» Source material:
***

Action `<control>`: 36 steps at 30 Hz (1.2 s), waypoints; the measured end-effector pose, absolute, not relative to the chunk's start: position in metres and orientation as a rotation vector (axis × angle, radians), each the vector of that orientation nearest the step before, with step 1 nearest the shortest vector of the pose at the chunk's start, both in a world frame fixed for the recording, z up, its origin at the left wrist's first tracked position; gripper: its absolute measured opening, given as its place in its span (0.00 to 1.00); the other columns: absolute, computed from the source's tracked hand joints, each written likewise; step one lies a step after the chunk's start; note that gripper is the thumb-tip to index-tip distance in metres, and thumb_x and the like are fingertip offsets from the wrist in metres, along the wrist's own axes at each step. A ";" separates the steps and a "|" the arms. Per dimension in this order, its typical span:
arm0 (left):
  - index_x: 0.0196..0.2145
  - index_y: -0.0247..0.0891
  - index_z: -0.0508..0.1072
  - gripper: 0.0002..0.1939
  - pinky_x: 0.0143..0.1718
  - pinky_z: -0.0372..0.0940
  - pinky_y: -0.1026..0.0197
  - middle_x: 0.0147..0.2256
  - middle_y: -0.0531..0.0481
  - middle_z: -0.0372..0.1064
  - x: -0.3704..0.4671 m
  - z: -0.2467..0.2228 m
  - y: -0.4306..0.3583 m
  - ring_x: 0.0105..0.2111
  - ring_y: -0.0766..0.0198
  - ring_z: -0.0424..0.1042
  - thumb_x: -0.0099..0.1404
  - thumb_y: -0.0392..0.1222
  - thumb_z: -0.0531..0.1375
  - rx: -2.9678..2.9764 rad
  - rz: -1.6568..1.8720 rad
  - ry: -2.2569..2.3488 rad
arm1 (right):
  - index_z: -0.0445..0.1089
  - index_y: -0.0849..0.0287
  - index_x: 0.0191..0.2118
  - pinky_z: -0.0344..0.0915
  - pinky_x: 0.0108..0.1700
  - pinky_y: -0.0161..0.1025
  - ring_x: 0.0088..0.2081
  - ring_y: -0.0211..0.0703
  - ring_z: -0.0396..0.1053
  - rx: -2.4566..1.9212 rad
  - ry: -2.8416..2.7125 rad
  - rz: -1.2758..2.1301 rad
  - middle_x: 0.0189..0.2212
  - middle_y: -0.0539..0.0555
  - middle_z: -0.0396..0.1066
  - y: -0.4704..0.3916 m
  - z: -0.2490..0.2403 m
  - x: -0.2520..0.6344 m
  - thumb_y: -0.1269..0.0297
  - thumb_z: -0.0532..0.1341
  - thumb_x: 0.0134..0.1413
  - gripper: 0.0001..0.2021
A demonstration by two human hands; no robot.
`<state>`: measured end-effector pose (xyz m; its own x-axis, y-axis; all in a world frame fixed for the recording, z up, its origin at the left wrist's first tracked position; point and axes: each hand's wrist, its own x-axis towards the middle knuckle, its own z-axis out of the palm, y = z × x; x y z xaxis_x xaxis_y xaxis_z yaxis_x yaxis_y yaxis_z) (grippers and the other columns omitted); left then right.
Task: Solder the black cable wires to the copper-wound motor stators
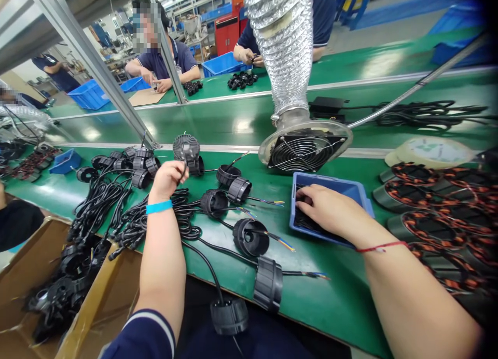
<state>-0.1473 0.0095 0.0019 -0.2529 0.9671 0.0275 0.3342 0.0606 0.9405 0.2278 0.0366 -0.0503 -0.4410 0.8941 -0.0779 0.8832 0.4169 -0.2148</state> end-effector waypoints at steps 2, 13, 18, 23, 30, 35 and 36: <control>0.13 0.36 0.67 0.01 0.25 0.61 0.60 0.17 0.49 0.66 -0.145 0.001 0.007 0.20 0.64 0.63 0.38 0.34 0.57 1.369 0.880 1.608 | 0.74 0.61 0.44 0.68 0.48 0.45 0.43 0.52 0.75 -1.651 -2.605 0.356 0.43 0.60 0.75 0.036 -0.048 0.226 0.66 0.54 0.61 0.13; 0.45 0.35 0.73 0.20 0.49 0.64 0.57 0.45 0.43 0.74 -0.106 0.012 0.026 0.45 0.57 0.71 0.65 0.52 0.52 1.654 0.985 1.855 | 0.70 0.62 0.50 0.66 0.52 0.44 0.48 0.53 0.73 -1.721 -2.631 0.463 0.47 0.61 0.71 0.031 -0.034 0.223 0.66 0.54 0.61 0.15; 0.47 0.36 0.75 0.23 0.63 0.54 0.53 0.57 0.42 0.69 -0.060 0.034 0.044 0.59 0.52 0.64 0.66 0.54 0.52 1.817 0.745 1.665 | 0.71 0.63 0.45 0.66 0.46 0.44 0.45 0.53 0.73 -1.783 -2.582 0.423 0.45 0.60 0.71 0.031 -0.030 0.217 0.67 0.51 0.62 0.13; 0.42 0.34 0.77 0.19 0.45 0.65 0.57 0.35 0.47 0.76 -0.051 0.042 0.046 0.38 0.58 0.72 0.52 0.41 0.58 1.595 0.771 1.497 | 0.72 0.59 0.44 0.65 0.42 0.41 0.43 0.51 0.74 -1.792 -2.508 0.443 0.44 0.59 0.72 0.029 -0.027 0.216 0.66 0.52 0.61 0.12; 0.34 0.36 0.77 0.09 0.43 0.63 0.60 0.35 0.48 0.74 -0.038 0.050 0.019 0.37 0.62 0.71 0.61 0.45 0.61 1.978 0.592 1.189 | 0.74 0.59 0.40 0.63 0.39 0.41 0.41 0.50 0.73 -1.823 -2.336 0.510 0.43 0.60 0.72 0.029 -0.028 0.214 0.67 0.53 0.60 0.12; 0.36 0.37 0.76 0.08 0.43 0.63 0.59 0.37 0.49 0.74 -0.014 0.032 0.008 0.38 0.61 0.71 0.64 0.38 0.57 2.188 0.369 1.227 | 0.74 0.58 0.37 0.63 0.43 0.39 0.40 0.45 0.72 -1.753 -2.220 0.611 0.40 0.56 0.74 0.036 -0.027 0.225 0.68 0.56 0.59 0.09; 0.36 0.37 0.76 0.08 0.43 0.63 0.59 0.37 0.49 0.74 -0.010 0.028 0.007 0.38 0.60 0.71 0.64 0.38 0.57 2.222 0.352 1.236 | 0.75 0.58 0.37 0.64 0.43 0.38 0.40 0.44 0.72 -1.735 -2.196 0.638 0.40 0.55 0.75 0.037 -0.027 0.227 0.68 0.56 0.59 0.09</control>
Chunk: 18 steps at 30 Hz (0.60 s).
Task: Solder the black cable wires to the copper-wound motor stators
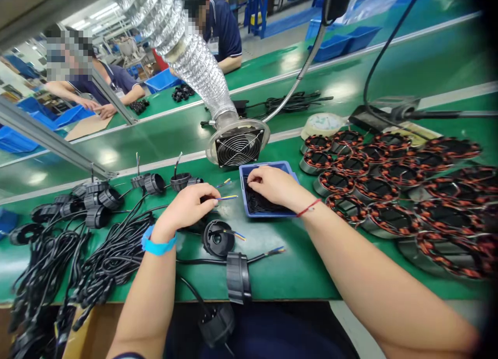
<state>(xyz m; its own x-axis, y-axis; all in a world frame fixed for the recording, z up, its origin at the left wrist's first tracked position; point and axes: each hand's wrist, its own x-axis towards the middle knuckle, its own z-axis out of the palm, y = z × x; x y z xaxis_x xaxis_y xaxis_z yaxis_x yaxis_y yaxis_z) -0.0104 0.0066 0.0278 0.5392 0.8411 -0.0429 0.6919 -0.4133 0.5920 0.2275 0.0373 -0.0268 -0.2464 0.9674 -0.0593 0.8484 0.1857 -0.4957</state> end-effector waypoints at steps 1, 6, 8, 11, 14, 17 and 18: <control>0.36 0.37 0.76 0.08 0.42 0.62 0.58 0.36 0.49 0.74 -0.008 0.024 0.005 0.38 0.60 0.70 0.65 0.38 0.57 2.256 0.348 1.238 | 0.75 0.57 0.37 0.64 0.44 0.37 0.39 0.43 0.73 -1.718 -2.173 0.669 0.39 0.54 0.76 0.039 -0.026 0.230 0.67 0.57 0.59 0.08; 0.38 0.36 0.76 0.10 0.41 0.61 0.59 0.35 0.48 0.73 -0.006 0.018 -0.002 0.38 0.61 0.70 0.67 0.39 0.55 2.287 0.462 1.239 | 0.75 0.58 0.35 0.66 0.39 0.35 0.34 0.39 0.73 -1.628 -2.035 0.851 0.32 0.51 0.77 0.041 -0.022 0.242 0.67 0.59 0.56 0.07; 0.37 0.36 0.75 0.09 0.40 0.62 0.60 0.35 0.49 0.73 -0.006 0.018 -0.003 0.37 0.62 0.70 0.67 0.38 0.55 2.237 0.537 1.253 | 0.75 0.59 0.32 0.67 0.38 0.36 0.31 0.39 0.72 -1.530 -1.841 1.007 0.29 0.51 0.76 0.040 -0.020 0.245 0.67 0.60 0.53 0.06; 0.36 0.36 0.74 0.06 0.38 0.62 0.62 0.34 0.51 0.73 -0.004 0.017 -0.004 0.34 0.64 0.69 0.65 0.37 0.56 2.125 0.639 1.266 | 0.76 0.60 0.31 0.69 0.37 0.37 0.28 0.38 0.71 -1.332 -1.518 1.215 0.25 0.51 0.75 0.034 -0.015 0.243 0.62 0.65 0.47 0.07; 0.35 0.36 0.74 0.07 0.35 0.62 0.64 0.31 0.53 0.72 -0.003 0.016 -0.004 0.32 0.66 0.68 0.64 0.39 0.57 2.019 0.714 1.261 | 0.76 0.61 0.32 0.70 0.35 0.37 0.28 0.38 0.71 -1.138 -1.355 1.288 0.25 0.51 0.75 0.023 -0.008 0.232 0.54 0.71 0.41 0.15; 0.35 0.36 0.75 0.08 0.34 0.62 0.64 0.31 0.52 0.73 -0.003 0.016 -0.002 0.32 0.65 0.68 0.64 0.43 0.58 1.959 0.753 1.247 | 0.76 0.60 0.32 0.71 0.34 0.36 0.28 0.37 0.72 -0.980 -1.293 1.284 0.26 0.51 0.75 0.011 -0.002 0.214 0.51 0.72 0.42 0.17; 0.34 0.36 0.75 0.09 0.34 0.62 0.64 0.31 0.52 0.72 -0.003 0.016 -0.001 0.32 0.65 0.68 0.64 0.43 0.58 1.946 0.763 1.239 | 0.76 0.59 0.32 0.71 0.33 0.36 0.27 0.37 0.72 -0.949 -1.285 1.276 0.27 0.50 0.75 0.007 -0.001 0.208 0.50 0.72 0.42 0.17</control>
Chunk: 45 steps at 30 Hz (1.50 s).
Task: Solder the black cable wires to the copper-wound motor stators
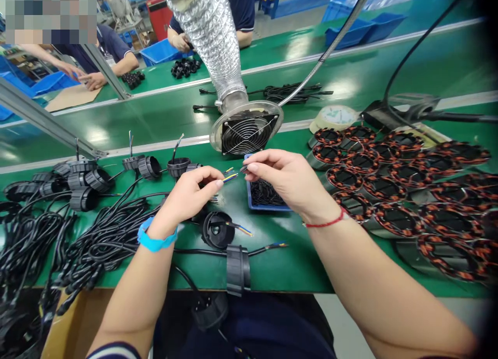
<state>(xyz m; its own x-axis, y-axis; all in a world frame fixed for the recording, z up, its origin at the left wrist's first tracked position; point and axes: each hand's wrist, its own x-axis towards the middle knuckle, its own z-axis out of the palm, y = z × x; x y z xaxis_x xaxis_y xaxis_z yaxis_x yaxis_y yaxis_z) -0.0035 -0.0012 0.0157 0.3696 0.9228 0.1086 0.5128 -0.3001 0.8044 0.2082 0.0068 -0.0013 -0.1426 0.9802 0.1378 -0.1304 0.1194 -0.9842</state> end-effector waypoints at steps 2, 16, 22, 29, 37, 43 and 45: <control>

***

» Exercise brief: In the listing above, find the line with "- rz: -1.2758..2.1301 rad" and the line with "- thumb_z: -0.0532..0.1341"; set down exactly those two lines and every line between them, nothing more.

» Task answer:
  - rz: -1.2758..2.1301 rad
  - middle_x: 0.0189..0.2212
  - middle_y: -0.0539..0.0555
  - middle_z: -0.0396..0.1066
  - y: -0.4704..0.3916 m
  - z: -0.2490..0.2403 m
  - x: -0.2520..0.6344 m
  - thumb_y: -0.1269..0.0297
  - thumb_z: -0.0532..0.1341

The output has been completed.